#### Problem description:
The answer must consist of each line of the records below that contains the string "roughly".

[Given information]

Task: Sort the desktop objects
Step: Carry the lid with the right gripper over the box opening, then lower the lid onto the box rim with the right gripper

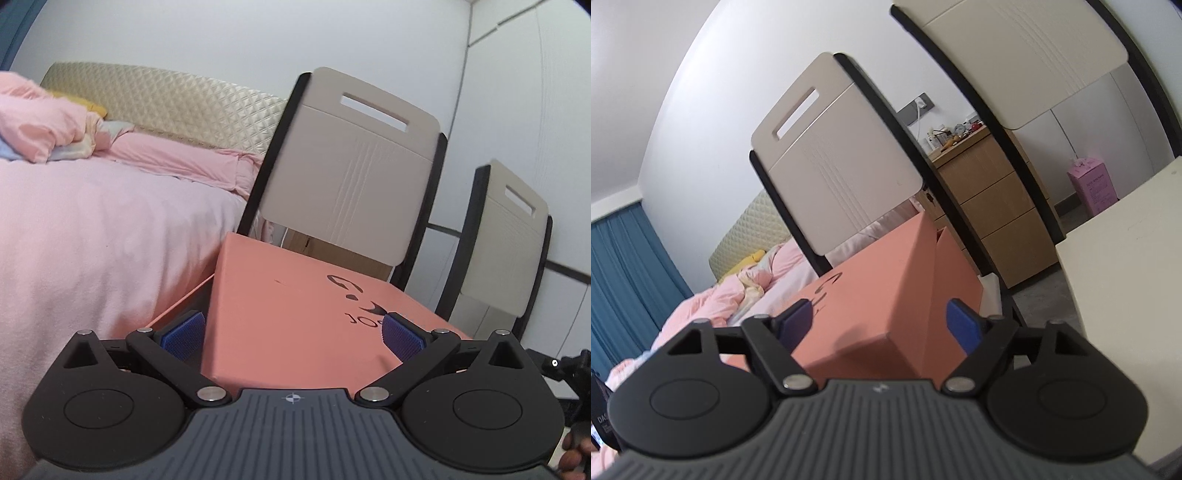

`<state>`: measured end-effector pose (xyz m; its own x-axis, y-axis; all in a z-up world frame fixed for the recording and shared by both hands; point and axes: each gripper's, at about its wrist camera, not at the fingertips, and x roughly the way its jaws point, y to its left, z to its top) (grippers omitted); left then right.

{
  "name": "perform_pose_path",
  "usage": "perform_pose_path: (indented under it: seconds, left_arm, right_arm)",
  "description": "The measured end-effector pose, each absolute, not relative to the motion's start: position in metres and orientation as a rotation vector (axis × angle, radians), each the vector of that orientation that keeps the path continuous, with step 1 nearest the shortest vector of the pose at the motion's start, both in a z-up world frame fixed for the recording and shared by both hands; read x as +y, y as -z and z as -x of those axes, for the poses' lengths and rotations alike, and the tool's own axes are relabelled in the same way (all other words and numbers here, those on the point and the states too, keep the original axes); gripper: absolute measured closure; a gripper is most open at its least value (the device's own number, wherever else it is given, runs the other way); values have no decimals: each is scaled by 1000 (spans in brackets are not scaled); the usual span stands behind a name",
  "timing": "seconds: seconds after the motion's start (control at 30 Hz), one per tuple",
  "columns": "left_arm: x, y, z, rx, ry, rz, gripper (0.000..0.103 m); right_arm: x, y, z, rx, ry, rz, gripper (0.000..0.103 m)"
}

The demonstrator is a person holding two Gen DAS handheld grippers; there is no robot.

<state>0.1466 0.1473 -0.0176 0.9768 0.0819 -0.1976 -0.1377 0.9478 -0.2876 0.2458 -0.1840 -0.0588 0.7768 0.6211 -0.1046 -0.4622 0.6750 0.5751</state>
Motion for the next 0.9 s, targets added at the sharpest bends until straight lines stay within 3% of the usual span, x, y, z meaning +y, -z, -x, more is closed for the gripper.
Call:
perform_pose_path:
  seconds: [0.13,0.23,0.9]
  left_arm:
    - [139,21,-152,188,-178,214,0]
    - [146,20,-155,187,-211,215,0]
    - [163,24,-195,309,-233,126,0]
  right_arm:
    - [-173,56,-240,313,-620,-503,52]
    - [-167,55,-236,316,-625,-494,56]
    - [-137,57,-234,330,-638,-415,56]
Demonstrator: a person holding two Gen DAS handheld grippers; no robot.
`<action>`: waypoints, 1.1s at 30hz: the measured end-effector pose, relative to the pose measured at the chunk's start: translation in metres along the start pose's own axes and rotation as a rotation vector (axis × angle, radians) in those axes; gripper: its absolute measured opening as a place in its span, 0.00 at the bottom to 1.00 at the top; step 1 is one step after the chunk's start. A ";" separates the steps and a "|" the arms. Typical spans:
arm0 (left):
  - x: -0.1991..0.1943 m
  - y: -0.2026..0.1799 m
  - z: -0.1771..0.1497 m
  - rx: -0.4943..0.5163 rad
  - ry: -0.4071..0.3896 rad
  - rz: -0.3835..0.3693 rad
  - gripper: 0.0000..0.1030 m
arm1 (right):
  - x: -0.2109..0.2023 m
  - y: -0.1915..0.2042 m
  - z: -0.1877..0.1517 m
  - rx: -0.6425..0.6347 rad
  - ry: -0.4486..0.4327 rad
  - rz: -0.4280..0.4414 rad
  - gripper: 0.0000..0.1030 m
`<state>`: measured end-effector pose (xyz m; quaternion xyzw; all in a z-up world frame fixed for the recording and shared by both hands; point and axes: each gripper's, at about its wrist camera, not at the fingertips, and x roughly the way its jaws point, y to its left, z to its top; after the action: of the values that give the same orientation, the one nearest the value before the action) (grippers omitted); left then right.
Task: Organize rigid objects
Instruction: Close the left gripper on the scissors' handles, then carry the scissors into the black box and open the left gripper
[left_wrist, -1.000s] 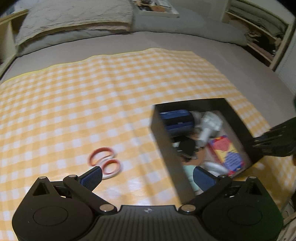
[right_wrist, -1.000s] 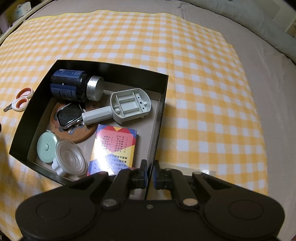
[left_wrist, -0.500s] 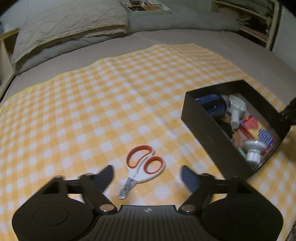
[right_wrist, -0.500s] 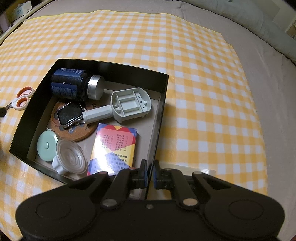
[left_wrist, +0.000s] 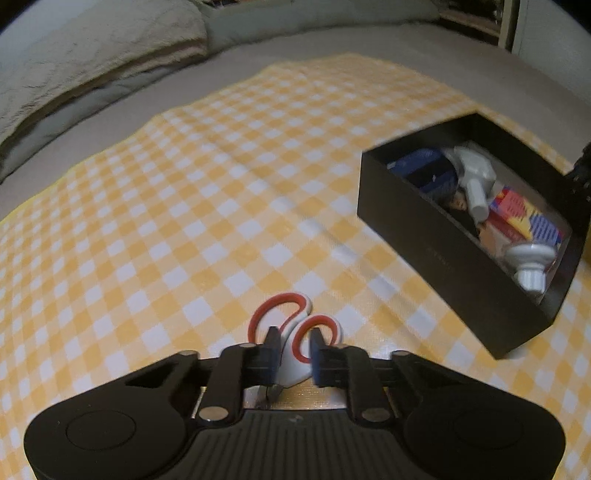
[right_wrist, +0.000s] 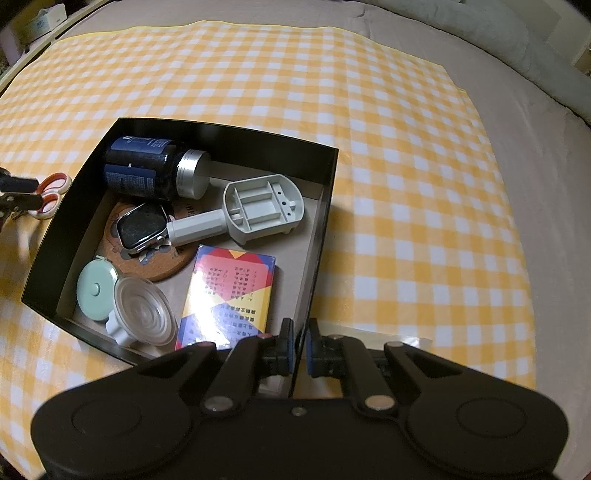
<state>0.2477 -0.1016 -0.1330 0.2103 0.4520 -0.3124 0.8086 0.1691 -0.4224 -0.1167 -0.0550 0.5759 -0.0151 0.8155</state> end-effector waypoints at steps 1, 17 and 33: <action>0.003 0.000 0.001 0.007 0.005 0.003 0.16 | 0.000 0.000 0.000 0.001 0.000 0.003 0.07; 0.005 -0.010 -0.002 0.038 0.108 -0.030 0.19 | 0.002 -0.001 0.001 0.033 0.010 0.027 0.05; 0.001 -0.002 -0.002 -0.091 0.072 -0.020 0.18 | 0.011 -0.004 0.005 0.075 0.028 0.030 0.05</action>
<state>0.2453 -0.1022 -0.1352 0.1799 0.4967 -0.2916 0.7974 0.1773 -0.4268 -0.1250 -0.0155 0.5872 -0.0256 0.8089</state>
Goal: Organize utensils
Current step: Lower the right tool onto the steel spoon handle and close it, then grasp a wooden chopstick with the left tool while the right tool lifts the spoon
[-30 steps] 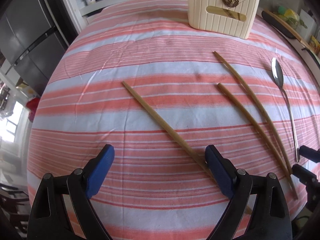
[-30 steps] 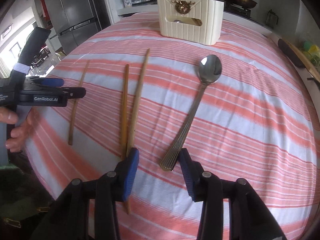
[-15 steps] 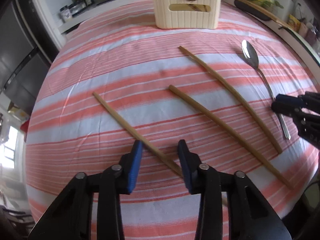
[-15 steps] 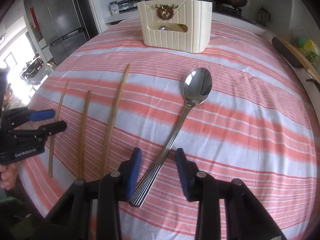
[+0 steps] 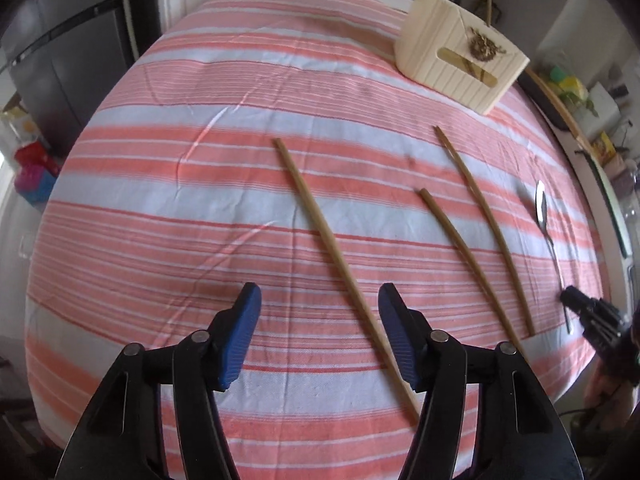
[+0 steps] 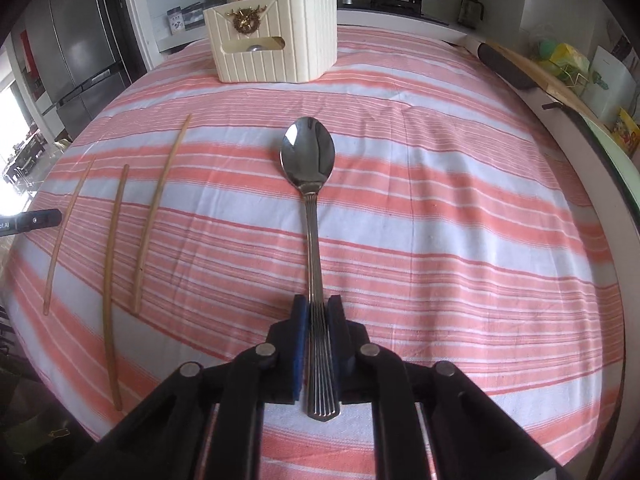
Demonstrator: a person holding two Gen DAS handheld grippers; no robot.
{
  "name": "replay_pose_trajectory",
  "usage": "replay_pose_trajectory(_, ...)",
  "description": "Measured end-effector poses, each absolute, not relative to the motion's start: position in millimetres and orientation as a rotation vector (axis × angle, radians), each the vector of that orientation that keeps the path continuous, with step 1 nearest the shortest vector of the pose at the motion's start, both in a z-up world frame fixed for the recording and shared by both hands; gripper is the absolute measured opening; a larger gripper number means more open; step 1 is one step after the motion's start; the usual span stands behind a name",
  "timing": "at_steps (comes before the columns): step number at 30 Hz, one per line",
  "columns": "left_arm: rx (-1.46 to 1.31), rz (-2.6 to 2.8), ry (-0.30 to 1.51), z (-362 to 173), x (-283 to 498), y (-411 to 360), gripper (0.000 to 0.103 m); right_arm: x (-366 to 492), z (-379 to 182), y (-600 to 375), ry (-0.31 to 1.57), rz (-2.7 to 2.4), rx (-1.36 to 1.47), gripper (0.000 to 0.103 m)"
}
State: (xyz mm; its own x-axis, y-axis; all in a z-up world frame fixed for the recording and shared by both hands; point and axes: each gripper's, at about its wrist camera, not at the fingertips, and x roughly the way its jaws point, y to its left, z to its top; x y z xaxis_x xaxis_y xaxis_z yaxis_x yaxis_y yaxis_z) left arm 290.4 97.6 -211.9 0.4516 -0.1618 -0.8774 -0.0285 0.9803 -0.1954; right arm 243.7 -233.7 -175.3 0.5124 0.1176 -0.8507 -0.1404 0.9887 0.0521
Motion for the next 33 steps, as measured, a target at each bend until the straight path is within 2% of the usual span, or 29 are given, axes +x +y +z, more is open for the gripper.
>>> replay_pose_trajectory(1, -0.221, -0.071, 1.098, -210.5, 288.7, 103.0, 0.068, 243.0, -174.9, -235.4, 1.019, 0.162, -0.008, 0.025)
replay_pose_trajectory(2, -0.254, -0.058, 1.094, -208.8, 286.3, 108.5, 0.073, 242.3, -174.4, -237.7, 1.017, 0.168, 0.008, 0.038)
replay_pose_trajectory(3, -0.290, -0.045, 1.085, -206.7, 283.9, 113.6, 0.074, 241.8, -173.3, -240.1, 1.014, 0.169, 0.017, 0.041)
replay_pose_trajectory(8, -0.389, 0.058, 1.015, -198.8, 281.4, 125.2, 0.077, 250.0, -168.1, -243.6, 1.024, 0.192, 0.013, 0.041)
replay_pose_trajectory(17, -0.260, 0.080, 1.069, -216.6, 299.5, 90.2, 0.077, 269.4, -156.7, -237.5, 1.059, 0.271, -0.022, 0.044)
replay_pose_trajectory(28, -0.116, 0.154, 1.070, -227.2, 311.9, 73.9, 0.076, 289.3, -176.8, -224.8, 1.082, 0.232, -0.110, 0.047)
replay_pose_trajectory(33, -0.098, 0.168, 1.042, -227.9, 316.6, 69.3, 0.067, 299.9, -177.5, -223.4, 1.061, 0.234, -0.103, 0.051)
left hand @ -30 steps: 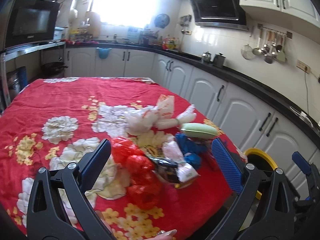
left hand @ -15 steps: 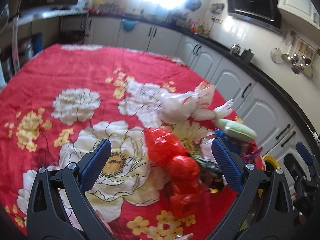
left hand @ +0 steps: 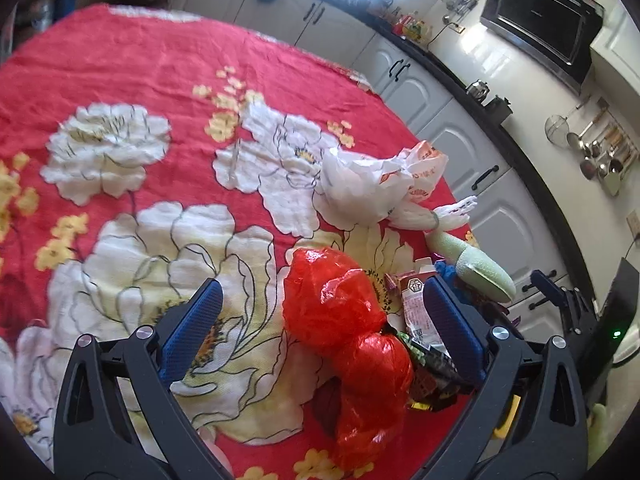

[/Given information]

#### Solution:
`<state>`: measured end-effector pose (xyz m; its own x-axis, y-axis; all in a z-up world frame fixed for the recording and shared by both hands; point and axes: each gripper's, at about its wrist camera, not at the fingertips, and x roughly the way its jaws point, y to its left, z to its top) (grippers omitted); left then right.
`<state>`: measured end-effector pose (xyz m; quaternion xyzw; all in a z-up world frame fixed for the recording and shared by both hands; point and axes: each gripper's, at about its wrist camera, not at the fingertips, and x roughly the way its jaws point, y to its left, z to its top; after the action: of the values that give the same orientation, the one nearest the value before the action) (grippers omitted); left then right.
State: (xyz mm; its own x-axis, y-axis; all in a z-up world frame fixed for the recording and shared by both hands; point and axes: each gripper's, at about its wrist camera, not at the fingertips, and x roughly the way its jaws point, y to its left, z to its top; x y z xaxis_x xaxis_y xaxis_z yaxis_x yaxis_y yaxis_z) left arm 290.4 97.6 -211.9 0.4516 -0.1618 -0.8774 -0.0285 0.9803 -0.1954; right arm 243.7 -233.7 -175.3 0.5124 0.1176 -0.8507 -0.1404 0.9887 0.0521

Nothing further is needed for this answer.